If you are private or self-paying for either yourself or for a loved one, you should contact our office immediately to find out if Medicaid can reduce or eliminate this financial burden.

About Medicaid

Medicaid is a dual federal and state program that aids older and/or disabled persons to obtain government assistance for a variety of personal needs.

In Florida, Medicaid eligibility for long-term nursing home care is based on the assets and income of the Medicaid applicant, as well as the assets and income of the Medicaid applicant’s spouse.

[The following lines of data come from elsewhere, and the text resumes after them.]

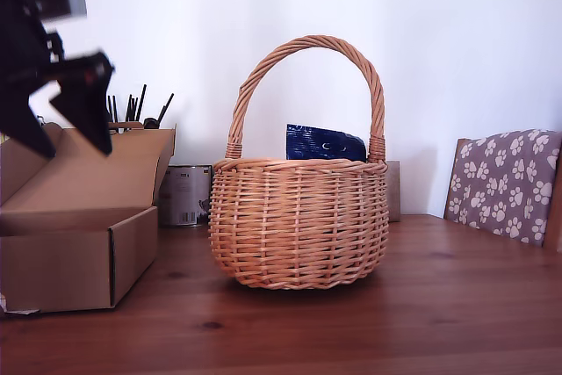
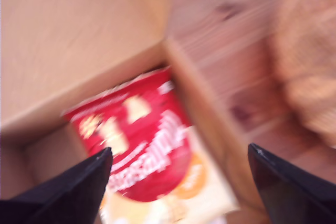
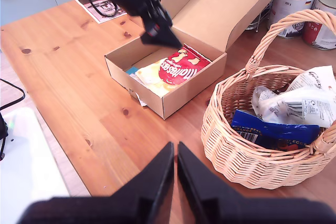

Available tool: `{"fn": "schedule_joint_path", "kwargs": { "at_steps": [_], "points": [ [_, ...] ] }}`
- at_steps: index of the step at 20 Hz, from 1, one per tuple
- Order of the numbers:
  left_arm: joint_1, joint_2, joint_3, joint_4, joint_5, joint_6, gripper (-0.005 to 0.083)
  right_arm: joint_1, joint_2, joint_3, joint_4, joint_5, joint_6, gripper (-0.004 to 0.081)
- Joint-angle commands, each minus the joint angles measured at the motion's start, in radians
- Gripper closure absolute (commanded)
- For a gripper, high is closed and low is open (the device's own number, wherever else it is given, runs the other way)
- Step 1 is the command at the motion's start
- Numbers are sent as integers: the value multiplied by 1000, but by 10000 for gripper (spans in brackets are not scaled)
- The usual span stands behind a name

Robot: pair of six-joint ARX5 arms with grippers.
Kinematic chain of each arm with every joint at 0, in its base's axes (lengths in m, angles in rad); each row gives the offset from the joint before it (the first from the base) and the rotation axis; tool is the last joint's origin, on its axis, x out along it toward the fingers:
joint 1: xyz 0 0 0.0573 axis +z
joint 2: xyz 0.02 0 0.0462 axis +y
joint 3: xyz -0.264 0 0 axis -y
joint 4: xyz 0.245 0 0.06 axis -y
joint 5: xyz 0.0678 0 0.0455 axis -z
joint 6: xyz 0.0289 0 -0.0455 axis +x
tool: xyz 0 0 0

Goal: Move the bags of Easter eggs from the cardboard box on the left into the woven basket on the right side.

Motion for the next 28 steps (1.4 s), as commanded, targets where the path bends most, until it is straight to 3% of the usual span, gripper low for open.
{"fn": "schedule_joint_path", "kwargs": {
  "at_steps": [1,5,13,21,24,26,28],
  "points": [
    [3,44,-22,24,-40,-23,14,-1,0,0,10,-3,0,783],
    [3,137,-20,56,-124,-48,-18,-1,0,0,9,-3,0,783],
    [29,273,-15,114,-142,-103,-18,-1,0,0,9,-3,0,783],
    [50,361,-14,168,-136,-124,-17,-1,0,0,9,-8,0,783],
    [50,367,-14,171,-50,-156,-14,-1,0,0,9,-10,0,783],
    [49,367,-14,157,-24,-167,18,-1,0,0,10,-10,0,783],
    [49,371,-14,126,-18,-183,153,-1,0,0,10,-10,0,783]
  ]
}}
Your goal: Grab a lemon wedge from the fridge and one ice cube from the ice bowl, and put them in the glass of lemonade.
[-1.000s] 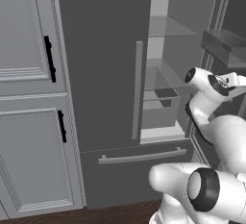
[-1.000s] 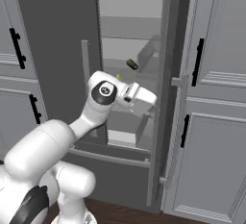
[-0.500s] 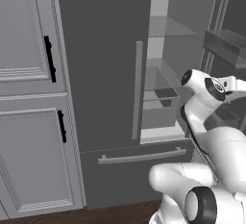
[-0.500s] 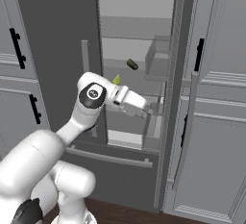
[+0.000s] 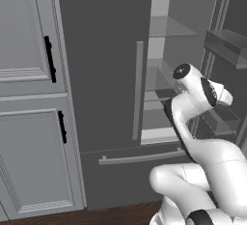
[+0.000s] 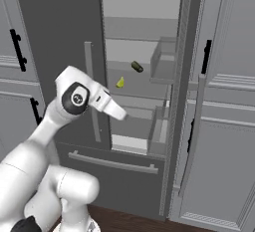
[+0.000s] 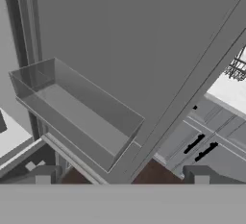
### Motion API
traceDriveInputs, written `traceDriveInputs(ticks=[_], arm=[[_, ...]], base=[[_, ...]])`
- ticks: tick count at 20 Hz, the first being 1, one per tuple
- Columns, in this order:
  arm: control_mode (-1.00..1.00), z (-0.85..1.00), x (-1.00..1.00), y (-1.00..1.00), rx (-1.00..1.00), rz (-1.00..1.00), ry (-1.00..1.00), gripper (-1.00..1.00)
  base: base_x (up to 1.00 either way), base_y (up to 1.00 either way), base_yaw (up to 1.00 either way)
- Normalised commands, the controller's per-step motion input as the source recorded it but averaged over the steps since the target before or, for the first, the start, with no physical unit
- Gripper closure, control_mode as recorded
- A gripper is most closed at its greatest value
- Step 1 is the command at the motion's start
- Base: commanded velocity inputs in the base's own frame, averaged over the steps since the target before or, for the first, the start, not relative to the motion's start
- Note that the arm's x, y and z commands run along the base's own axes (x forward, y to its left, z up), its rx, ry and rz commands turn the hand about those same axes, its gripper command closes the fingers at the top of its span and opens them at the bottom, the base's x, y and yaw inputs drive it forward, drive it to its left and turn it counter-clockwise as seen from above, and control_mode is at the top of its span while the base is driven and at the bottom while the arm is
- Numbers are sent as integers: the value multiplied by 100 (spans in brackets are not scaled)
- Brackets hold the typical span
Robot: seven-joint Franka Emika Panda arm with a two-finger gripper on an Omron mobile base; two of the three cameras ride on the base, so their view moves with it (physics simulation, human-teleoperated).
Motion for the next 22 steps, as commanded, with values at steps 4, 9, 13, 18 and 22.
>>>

To qualify for Medicaid, you need to meet three categories of requirements.

Categorical Requirements

The Medicaid applicant must be a citizen or resident alien of the U.S., and must have medical needs requiring nursing home placement, or must be physically or cognitively impaired to the degree that nursing home placement is required.

Income Requirements

The Medicaid applicant’s gross monthly income cannot exceed $2094.00 (effective Jan. 1, 2012). The Medicaid applicant’s well spouse or “community spouse” has no limit on their gross monthly income.

Asset Requirements

The Medicaid applicant cannot own countable assets in excess of $2,000.00 in addition to exempt and countable assets. The Medicaid applicant’s well spouse may retain up to $113,640.00 (effective Jan. 1, 2012) in assets plus exempt, non-available and income-producing assets.Contact Florida Medicaid Attorney Thomas Upchurch for a Free Consultation.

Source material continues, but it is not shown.